韓国映画やドラマを観る度に思うのが、脚本の秀悦さや俳優の演技力の高さと共に「韓国人は心底ロマンチスト」ではないかという点である。映画、ドラマの主人公たちが、対象が恋愛であれ、社会や政治であれ、本人が想う理想像を求め、現実とのギャップに悩み、悲しみ、そしてもがき苦しむ姿が描かれる。それは、よく韓国人の深層部にある感情的、精神的構造を表現するのに用いられる「恨(ハン)」と言われるのにも関係があるかも知れない。韓流エンターテイメントが世界的評価を受ける理由はここにあるのではと勝手に推察してみる。やるせない心を声で表現したものが歌、体や動きならばダンス、そしてシンプルな言葉であれば詩であろう。韓国では多くの人が詩集を求め、駅のホームやバス停、街中に詩が溢れている。
映画「詩人の恋」の舞台は済州島。30代後半にさしかかる主人公テッキ(ヤン・イクチョン)は、地元の港町で生まれ、おっとりした性格のまま、ただ自然や花の美しさを言葉に謳いながら生きる、売れない詩人。同じく地元で生まれ育った働き者の妻ガンスン(チョン.ヘジン)は、収入も少なく夫としては頼りないテッキであるが、自分にはない彼の純粋さを愛し、生活面から支えてきた。家庭や現実の人生よりも淡いメルヘンの世界で生きるテッキに妻ガンスンが妊活を強く求めることから物語は展開し始める。渋々協力するも気が載らないテッキ。ある日ドーナッツ店で働く美しい青年セユン(チョン・ガラム)に出会い、己でも理解できない不思議な感情が芽生え、彼の詩作そして人生にも大きな影響を与えていく。
キム・ヤンヒ監督は本作で長編映画監督デビューを果たし、全州プロジェクトマーケット観客賞グランプリ、韓国女性映画祭や釜山映画評論家協会賞の脚本賞を受けた。彼女自身ソウルから済州島に移住し、世界自然遺産にも登録される済州島の美しさの中で詩をたしなみ、またこの作品のモデルとなる詩人ヒョン・テクフンと出会う。実物の彼も「太めの大きな体にか弱い少年が入ったような」人物だという。そして「もし、こんな人が激しい感情を抱くとしたら?その対象が女性でなく男性だったら・・・」という発想から脚本が生まれる。つまり、この作品は近年性の多様性でテーマの一つとして取り上げられるLGBTや同性愛に焦点あてた映画ではなく、もっと広い意味での愛の形と済州島を描きたかったのだろう。
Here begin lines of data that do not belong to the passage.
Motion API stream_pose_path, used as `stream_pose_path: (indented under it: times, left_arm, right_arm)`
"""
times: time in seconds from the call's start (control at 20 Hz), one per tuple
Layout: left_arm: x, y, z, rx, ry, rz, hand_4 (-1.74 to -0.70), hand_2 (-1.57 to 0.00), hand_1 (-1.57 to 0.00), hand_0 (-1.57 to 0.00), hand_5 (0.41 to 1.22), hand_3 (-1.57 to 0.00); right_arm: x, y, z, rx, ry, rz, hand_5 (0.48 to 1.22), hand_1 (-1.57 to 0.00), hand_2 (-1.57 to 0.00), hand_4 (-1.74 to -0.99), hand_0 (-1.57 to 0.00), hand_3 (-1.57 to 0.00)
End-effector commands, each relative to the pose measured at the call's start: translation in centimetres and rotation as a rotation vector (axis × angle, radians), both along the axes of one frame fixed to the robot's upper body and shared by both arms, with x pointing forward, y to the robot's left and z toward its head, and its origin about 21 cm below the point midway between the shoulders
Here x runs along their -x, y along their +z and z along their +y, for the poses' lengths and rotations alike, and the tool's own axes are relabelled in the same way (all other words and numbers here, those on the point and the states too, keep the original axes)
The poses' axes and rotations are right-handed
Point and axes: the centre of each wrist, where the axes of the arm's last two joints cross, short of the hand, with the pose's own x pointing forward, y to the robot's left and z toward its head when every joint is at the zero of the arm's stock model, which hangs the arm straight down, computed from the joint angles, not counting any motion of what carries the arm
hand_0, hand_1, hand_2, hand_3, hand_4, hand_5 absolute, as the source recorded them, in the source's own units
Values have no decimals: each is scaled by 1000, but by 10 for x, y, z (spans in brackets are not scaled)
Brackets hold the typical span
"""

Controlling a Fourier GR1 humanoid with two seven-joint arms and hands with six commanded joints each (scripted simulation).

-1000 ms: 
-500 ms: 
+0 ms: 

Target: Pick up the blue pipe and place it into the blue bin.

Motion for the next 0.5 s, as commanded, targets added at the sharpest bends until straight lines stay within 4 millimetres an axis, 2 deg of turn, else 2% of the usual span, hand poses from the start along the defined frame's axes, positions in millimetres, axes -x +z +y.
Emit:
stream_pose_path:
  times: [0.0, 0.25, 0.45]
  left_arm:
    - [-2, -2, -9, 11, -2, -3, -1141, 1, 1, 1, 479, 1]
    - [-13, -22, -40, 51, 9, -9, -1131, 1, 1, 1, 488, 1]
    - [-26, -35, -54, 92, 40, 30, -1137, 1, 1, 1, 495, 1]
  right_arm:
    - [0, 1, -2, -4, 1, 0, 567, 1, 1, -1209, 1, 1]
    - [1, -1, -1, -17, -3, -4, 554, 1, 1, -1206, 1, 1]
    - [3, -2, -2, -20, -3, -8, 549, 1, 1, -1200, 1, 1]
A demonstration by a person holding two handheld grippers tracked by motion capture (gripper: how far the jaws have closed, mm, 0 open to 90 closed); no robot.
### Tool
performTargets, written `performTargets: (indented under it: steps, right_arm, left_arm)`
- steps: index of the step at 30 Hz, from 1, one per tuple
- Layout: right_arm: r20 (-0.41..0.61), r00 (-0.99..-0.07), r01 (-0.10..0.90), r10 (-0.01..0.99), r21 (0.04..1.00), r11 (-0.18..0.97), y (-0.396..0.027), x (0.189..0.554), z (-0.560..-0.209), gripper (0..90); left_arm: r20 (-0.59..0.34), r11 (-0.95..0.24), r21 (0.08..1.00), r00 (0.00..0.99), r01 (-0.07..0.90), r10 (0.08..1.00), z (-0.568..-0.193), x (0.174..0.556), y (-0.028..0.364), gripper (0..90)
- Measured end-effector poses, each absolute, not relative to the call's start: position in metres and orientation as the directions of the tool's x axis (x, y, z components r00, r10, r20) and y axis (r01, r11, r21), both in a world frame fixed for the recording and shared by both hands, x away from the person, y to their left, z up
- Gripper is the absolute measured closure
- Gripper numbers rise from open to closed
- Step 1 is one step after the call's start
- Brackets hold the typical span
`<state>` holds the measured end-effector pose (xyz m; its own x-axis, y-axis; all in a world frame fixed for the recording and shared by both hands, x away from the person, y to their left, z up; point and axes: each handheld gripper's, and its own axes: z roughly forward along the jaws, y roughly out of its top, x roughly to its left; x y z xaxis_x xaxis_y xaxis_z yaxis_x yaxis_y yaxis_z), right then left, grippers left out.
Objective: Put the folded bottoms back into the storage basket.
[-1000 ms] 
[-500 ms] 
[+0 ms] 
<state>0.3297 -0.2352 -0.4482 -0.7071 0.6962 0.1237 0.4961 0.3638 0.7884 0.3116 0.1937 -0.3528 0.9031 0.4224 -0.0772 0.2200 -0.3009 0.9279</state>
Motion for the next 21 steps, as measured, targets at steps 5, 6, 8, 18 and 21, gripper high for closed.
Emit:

アジアのリゾート地として日本の沖縄とよく対比される済州島であるが、両者の歴史的な深い結びつきを唱える学者もいる。統一新羅に代わって朝鮮半島を統一した高麗王朝の時代、強大な蒙古軍の侵略に対して、王朝の存続を条件に服従講和しようと考える文官中心の朝廷に反旗を翻す‘三別抄(サンビョルチョ)’という軍人集団がいた。彼らは蒙古・高麗政府軍と勇敢に戦い抜き、最後は済州島で敗れ去る。しかし、その残党が沖縄に渡った可能性がという学説である。沖縄県浦添市で発見された高麗瓦は、三別抄が造営した済州島の城瓦と酷似するだけでなく、瓦に表記された年度も済州島決戦で敗れた1273年の可能性が指摘されている。琉球王国の建国はその220年後、別の意味でロマンチックな話である。
琉球王国同様、済州島も李氏朝鮮による併合まで耽羅(タムラ)という独立した王国として存在した。その後、外侵や戦乱に巻き込まれながらも独自の文化を維持してきた。済州島の三麗(美しい心、自然、果物)三多(石、風、女)、三無(泥棒、乞食、門)も主人公テッキのような人物も、この土地柄から育まれたのかも知れない。詩人志望の少年にテッキは答える「詩人とは悲しみを抱える人々のために代わりに泣いてあげること」「それでは詩人が悲しすぎる」と言う少年に対して「それで良い」と「悲しみは詩人の糧だから」。この作品と済州島の美しさと淡い悲しみが凝縮された台詞である。